El hombre de la calle se estaba mojando de arriba a abajo.
La tormenta había llegado hacía un par de horas, pero las calles estaban a punto de inundarse y las alcantarilla de llenarse, dejándolas inútiles.
Fumaba de una pipa, de la cual salía un humillo que se difuminaba en el aire.
La calle estaba desierta, solo se escuchaba el maullido de un gato que lloraba su desgracia y no encontraba un sitio donde ponerse a cubierto.
Pero, a pesar de que la tormenta siguió hasta altas horas de la madrugada, el hombre de la pipa siguió allí parado, fumando sin parar y sin que la ceniza de la pipa se apagase nunca. Miraba a una ventana encendida, de la que, a su vez, un chico de doce años le miraba fijamente a través de su telescopio recién adquirido en las pasadas Navidades.

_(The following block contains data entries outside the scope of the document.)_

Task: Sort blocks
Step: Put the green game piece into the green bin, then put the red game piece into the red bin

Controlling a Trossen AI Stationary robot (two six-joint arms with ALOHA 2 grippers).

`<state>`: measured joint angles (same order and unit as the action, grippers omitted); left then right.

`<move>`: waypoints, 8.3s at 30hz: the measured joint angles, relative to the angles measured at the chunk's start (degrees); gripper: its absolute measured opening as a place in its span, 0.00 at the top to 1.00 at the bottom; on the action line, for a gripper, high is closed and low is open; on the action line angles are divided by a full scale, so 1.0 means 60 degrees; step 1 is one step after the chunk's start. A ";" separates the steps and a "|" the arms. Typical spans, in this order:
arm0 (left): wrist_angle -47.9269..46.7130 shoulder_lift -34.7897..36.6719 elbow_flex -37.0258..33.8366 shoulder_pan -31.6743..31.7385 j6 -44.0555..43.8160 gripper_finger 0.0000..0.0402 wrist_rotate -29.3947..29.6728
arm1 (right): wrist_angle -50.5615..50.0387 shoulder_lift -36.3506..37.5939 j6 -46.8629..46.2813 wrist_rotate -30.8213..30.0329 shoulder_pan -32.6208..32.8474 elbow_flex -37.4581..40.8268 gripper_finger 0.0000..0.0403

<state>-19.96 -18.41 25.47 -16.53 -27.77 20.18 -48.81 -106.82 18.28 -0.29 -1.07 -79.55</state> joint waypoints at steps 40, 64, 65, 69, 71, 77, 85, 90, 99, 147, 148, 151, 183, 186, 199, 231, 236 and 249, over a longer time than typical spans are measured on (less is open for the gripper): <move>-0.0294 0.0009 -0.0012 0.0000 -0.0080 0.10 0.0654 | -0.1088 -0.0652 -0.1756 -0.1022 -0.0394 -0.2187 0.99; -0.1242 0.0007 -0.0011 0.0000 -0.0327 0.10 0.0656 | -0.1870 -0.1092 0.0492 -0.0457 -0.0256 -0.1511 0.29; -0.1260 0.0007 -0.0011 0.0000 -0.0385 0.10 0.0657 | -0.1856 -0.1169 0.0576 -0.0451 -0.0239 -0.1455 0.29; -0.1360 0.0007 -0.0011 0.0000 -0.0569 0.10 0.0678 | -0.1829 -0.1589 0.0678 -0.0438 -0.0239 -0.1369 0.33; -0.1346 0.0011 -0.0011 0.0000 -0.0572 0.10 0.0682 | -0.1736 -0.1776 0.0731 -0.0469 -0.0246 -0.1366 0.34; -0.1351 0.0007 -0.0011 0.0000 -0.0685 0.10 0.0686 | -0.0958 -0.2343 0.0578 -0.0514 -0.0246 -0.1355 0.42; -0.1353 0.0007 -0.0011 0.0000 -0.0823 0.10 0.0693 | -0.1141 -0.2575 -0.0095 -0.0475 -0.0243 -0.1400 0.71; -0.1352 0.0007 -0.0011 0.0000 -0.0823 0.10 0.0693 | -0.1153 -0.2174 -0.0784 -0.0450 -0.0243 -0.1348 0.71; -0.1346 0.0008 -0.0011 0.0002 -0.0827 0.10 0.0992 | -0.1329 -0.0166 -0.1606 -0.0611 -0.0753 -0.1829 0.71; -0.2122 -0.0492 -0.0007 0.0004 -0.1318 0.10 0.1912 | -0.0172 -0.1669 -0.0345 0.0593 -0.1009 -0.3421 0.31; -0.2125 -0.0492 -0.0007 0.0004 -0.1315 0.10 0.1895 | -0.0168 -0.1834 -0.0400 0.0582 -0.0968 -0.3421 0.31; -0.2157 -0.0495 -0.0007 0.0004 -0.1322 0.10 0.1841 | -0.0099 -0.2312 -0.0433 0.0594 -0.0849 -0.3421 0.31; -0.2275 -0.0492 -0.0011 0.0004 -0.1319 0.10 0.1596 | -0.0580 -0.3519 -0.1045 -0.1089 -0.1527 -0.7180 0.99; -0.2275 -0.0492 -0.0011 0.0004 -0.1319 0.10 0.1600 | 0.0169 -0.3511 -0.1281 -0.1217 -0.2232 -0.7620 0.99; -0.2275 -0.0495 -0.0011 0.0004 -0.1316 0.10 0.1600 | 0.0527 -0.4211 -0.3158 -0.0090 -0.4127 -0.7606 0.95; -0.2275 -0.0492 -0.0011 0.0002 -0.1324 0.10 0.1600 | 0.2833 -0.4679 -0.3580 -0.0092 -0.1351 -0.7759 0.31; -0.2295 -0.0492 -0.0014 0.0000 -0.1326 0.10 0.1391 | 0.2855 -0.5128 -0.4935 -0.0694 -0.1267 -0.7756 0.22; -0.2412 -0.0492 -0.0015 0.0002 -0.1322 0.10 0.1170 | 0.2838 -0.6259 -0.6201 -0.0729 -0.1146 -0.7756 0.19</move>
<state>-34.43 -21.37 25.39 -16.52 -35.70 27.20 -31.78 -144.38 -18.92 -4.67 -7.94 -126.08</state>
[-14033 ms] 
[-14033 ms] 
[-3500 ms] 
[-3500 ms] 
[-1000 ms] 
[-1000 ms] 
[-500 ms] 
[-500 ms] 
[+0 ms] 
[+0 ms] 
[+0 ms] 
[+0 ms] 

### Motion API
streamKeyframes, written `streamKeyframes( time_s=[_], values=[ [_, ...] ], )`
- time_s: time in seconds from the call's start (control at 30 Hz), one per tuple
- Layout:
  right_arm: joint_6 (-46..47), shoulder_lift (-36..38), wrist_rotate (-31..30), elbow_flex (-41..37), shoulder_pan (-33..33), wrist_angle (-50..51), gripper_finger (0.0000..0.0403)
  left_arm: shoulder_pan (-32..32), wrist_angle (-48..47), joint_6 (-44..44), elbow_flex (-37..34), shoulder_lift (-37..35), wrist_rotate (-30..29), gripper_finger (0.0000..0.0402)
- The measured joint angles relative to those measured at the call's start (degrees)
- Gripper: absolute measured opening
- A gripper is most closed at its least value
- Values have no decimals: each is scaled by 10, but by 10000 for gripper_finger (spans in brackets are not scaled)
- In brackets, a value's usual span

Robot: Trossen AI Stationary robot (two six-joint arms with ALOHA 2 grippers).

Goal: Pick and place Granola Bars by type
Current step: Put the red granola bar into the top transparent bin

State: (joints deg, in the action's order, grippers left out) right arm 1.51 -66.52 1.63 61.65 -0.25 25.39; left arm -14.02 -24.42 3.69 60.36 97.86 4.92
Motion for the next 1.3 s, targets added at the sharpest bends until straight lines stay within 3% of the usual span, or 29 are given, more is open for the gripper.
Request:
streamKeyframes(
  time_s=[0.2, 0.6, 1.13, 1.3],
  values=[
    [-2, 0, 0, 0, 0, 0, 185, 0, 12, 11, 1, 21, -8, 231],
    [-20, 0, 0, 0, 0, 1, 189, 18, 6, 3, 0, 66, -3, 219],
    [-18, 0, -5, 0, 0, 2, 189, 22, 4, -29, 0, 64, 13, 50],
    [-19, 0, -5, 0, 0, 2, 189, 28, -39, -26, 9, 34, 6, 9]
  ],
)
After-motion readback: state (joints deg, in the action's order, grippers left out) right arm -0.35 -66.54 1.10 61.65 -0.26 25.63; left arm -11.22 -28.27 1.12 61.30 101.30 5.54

Ambas personas, el hombre y el niño se miraron durante todoa la noche, ninguno de los dos pesrtañeó ni apartó la mirada del otro, casi como si se retaran entre sí en una competición que no tenía ni pies ni cabeza.
El chico, con su pijama de verano, había conseguido una silla antes de sentarse delante del telescopio para observar las estrellas esa noche, fue entonces cuando vio al hombre, y no se había movido desde entonces.
El hombre siempre hacia lo mismo, no apartaba la mirada de la ventana ni de la misma mirada del muchacho al que, de vez en cuando, le recorría un escalofrío la columna como si le hubieran echado un cubo de agua helada, le pegaba un par de caladas a la pipa sin aparta la vista, así toda la noche. Hasta que, por fin, justo antes de que amaneciera, apartó la mirada del niño, solo para mirar detrás de este, sonreír y saludar a algo invisible a las espaldas del chico, que no consiguió reprimir otro escalofrío. El hombre se giró y emprendió su camino hacia el final de la calle. Al irse, el chico miró a su espalda, donde su armario empotrado cerrado a cal y canto era lo único que había.
No había visto al otro chico, al que se escondía en el desván y solo se atrevía a bajar por las noches de luna nueva, donde la oscuridad era tal que nadie podía percibir lo suficiente como se traslucía su piel después de más de cincuenta años viviendo en ese mismo desván.